§ **Exercise description**: What appears in the data must be reproduced exactly.
-- Stored data follows --
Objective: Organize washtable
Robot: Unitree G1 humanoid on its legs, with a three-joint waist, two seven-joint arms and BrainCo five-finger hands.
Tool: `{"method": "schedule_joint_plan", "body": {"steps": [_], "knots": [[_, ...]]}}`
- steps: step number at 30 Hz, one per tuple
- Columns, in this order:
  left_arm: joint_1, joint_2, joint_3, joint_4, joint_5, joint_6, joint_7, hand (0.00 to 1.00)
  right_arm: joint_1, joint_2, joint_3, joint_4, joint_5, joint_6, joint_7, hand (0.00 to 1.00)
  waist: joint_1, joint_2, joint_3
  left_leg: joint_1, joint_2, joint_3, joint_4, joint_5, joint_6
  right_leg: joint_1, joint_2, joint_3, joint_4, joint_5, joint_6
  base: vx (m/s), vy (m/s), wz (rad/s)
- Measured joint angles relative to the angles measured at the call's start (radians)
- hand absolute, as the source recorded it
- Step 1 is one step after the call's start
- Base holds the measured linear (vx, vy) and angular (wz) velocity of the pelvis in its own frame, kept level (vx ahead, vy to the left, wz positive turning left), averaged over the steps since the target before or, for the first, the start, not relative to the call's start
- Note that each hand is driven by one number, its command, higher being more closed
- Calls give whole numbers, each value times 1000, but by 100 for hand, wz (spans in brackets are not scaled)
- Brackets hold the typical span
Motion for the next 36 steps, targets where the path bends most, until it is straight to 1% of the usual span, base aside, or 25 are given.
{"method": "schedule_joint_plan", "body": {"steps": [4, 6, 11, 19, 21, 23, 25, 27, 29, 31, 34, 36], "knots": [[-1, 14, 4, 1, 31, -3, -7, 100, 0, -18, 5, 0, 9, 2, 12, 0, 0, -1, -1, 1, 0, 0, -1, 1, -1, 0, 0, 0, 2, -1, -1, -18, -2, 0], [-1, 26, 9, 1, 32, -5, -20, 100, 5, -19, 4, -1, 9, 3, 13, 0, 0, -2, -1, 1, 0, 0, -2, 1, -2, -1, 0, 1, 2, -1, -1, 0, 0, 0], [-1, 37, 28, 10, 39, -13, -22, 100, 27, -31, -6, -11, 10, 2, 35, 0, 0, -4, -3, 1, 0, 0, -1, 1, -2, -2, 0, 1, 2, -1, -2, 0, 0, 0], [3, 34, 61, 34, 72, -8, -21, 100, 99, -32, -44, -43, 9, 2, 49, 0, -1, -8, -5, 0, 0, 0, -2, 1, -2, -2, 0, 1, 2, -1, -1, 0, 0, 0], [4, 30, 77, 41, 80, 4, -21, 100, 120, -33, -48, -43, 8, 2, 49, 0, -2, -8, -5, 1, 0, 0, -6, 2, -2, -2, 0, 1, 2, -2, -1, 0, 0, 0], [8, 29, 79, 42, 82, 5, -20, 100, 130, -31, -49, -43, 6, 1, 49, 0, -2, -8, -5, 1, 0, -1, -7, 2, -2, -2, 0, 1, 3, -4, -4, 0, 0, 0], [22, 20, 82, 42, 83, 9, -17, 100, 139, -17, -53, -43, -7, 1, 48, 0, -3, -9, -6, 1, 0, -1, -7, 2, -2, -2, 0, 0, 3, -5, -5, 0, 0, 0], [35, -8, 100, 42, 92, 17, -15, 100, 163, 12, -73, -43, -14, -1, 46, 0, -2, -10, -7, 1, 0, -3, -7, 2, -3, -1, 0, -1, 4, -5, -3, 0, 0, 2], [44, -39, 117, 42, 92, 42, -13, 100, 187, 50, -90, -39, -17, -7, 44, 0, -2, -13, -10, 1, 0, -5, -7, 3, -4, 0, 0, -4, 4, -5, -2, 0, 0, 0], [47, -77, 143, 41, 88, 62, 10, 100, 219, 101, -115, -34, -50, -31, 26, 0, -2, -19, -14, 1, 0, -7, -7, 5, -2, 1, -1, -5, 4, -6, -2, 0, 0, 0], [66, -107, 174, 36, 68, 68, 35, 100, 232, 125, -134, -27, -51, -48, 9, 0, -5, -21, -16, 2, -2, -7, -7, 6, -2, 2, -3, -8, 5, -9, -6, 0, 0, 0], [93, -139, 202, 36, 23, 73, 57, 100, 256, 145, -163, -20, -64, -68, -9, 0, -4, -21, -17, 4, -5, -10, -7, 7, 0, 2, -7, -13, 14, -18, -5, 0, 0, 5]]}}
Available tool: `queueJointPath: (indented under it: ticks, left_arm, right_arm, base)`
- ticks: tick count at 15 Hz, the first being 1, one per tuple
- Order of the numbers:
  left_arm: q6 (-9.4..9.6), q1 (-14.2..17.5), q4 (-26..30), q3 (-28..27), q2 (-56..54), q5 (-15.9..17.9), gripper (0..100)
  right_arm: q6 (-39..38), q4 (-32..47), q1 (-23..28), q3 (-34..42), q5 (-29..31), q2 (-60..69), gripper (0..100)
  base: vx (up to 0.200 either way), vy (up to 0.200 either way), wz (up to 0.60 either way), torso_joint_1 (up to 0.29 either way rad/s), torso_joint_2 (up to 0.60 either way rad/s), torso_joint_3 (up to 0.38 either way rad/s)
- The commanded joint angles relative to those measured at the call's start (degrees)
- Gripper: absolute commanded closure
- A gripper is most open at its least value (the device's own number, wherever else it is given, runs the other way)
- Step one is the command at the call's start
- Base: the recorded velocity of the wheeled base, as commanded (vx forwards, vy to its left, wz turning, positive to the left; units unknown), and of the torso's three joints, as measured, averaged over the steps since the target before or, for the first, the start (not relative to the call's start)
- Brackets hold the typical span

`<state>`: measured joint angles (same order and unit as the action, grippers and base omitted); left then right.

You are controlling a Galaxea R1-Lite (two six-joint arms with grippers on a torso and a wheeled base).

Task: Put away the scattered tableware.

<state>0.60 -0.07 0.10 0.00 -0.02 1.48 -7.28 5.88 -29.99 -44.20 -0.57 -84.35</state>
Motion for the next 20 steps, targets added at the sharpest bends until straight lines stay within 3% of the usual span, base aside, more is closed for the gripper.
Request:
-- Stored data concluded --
§ **Written solution**:
Objective: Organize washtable
Robot: Unitree G1 humanoid on its legs, with a three-joint waist, two seven-joint arms and BrainCo five-finger hands.
Tool: `{"method": "schedule_joint_plan", "body": {"steps": [_], "knots": [[_, ...]]}}`
- steps: step number at 30 Hz, one per tuple
- Columns, in this order:
  left_arm: joint_1, joint_2, joint_3, joint_4, joint_5, joint_6, joint_7, hand (0.00 to 1.00)
  right_arm: joint_1, joint_2, joint_3, joint_4, joint_5, joint_6, joint_7, hand (0.00 to 1.00)
  waist: joint_1, joint_2, joint_3
  left_leg: joint_1, joint_2, joint_3, joint_4, joint_5, joint_6
  right_leg: joint_1, joint_2, joint_3, joint_4, joint_5, joint_6
  base: vx (m/s), vy (m/s), wz (rad/s)
- Measured joint angles relative to the angles measured at the call's start (radians)
- hand absolute, as the source recorded it
- Step 1 is one step after the call's start
- Base holds the measured linear (vx, vy) and angular (wz) velocity of the pelvis in its own frame, kept level (vx ahead, vy to the left, wz positive turning left), averaged over the steps since the target before or, for the first, the start, not relative to the call's start
- Note that each hand is driven by one number, its command, higher being more closed
- Calls give whole numbers, each value times 1000, but by 100 for hand, wz (spans in brackets are not scaled)
- Brackets hold the typical span
Motion for the next 36 steps, targets where the path bends most, until it is straight to 1% of the usual span, base aside, or 25 are given.
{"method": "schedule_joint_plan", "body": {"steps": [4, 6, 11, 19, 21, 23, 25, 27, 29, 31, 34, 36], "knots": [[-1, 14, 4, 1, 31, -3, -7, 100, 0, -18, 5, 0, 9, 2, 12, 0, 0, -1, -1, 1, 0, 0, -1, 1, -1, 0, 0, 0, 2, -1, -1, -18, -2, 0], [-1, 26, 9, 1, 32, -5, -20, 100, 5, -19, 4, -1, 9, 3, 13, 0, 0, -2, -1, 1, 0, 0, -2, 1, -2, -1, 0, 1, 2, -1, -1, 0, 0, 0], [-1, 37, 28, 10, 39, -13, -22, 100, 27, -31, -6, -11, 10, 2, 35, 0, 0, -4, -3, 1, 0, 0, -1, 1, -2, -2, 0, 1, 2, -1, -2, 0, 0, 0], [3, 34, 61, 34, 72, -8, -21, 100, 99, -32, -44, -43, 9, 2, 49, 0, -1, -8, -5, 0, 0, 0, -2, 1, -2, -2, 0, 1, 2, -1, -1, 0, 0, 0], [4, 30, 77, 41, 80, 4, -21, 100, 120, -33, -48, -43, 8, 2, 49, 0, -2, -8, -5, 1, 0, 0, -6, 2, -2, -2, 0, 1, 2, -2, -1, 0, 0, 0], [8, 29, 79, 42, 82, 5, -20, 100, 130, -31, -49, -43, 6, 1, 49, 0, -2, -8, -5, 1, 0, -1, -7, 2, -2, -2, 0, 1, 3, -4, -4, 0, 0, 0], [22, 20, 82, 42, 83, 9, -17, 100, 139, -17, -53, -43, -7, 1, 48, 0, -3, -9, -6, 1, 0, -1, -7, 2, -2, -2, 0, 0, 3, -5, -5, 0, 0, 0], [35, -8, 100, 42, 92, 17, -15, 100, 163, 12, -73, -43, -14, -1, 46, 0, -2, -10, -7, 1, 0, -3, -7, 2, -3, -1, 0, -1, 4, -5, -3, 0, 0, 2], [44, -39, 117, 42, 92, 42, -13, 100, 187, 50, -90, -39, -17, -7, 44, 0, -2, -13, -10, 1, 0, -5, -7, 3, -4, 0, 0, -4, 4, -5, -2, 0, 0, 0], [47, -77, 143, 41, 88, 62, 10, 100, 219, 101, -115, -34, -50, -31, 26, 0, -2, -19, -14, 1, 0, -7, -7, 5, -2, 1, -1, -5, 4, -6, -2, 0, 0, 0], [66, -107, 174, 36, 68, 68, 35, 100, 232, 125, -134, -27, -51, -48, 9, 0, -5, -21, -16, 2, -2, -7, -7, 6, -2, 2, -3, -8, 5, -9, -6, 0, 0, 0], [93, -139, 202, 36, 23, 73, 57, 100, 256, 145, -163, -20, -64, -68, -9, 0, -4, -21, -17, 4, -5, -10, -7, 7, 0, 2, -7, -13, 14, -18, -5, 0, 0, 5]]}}
Available tool: `queueJointPath: (indented under it: ticks, left_arm, right_arm, base)`
- ticks: tick count at 15 Hz, the first being 1, one per tuple
- Order of the numbers:
  left_arm: q6 (-9.4..9.6), q1 (-14.2..17.5), q4 (-26..30), q3 (-28..27), q2 (-56..54), q5 (-15.9..17.9), gripper (0..100)
  right_arm: q6 (-39..38), q4 (-32..47), q1 (-23..28), q3 (-34..42), q5 (-29..31), q2 (-60..69), gripper (0..100)
  base: vx (up to 0.200 either way), vy (up to 0.200 either way), wz (up to 0.60 either way), torso_joint_1 (up to 0.29 either way rad/s), torso_joint_2 (up to 0.60 either way rad/s), torso_joint_3 (up to 0.38 either way rad/s)
- The commanded joint angles relative to those measured at the call's start (degrees)
- Gripper: absolute commanded closure
- A gripper is most open at its least value (the device's own number, wherever else it is given, runs the other way)
- Step one is the command at the call's start
- Base: the recorded velocity of the wheeled base, as commanded (vx forwards, vy to its left, wz turning, positive to the left; units unknown), and of the torso's three joints, as measured, averaged over the steps since the target before or, for the first, the start (not relative to the call's start)
- Brackets hold the typical span

`<state>`: measured joint angles (same order and unit as the action, grippers and base omitted); left then right.

You are controlling a Galaxea R1-Lite (two six-joint arms with grippers on a torso and a wheeled base).

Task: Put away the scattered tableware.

<state>0.60 -0.07 0.10 0.00 -0.02 1.48 -7.28 5.88 -29.99 -44.20 -0.57 -84.35</state>
Motion for the next 20 steps, targets added at the sharpest bends until straight lines stay within 3% of the usual span, base aside, more is closed for the gripper.
Request:

Work on the exercise is complete.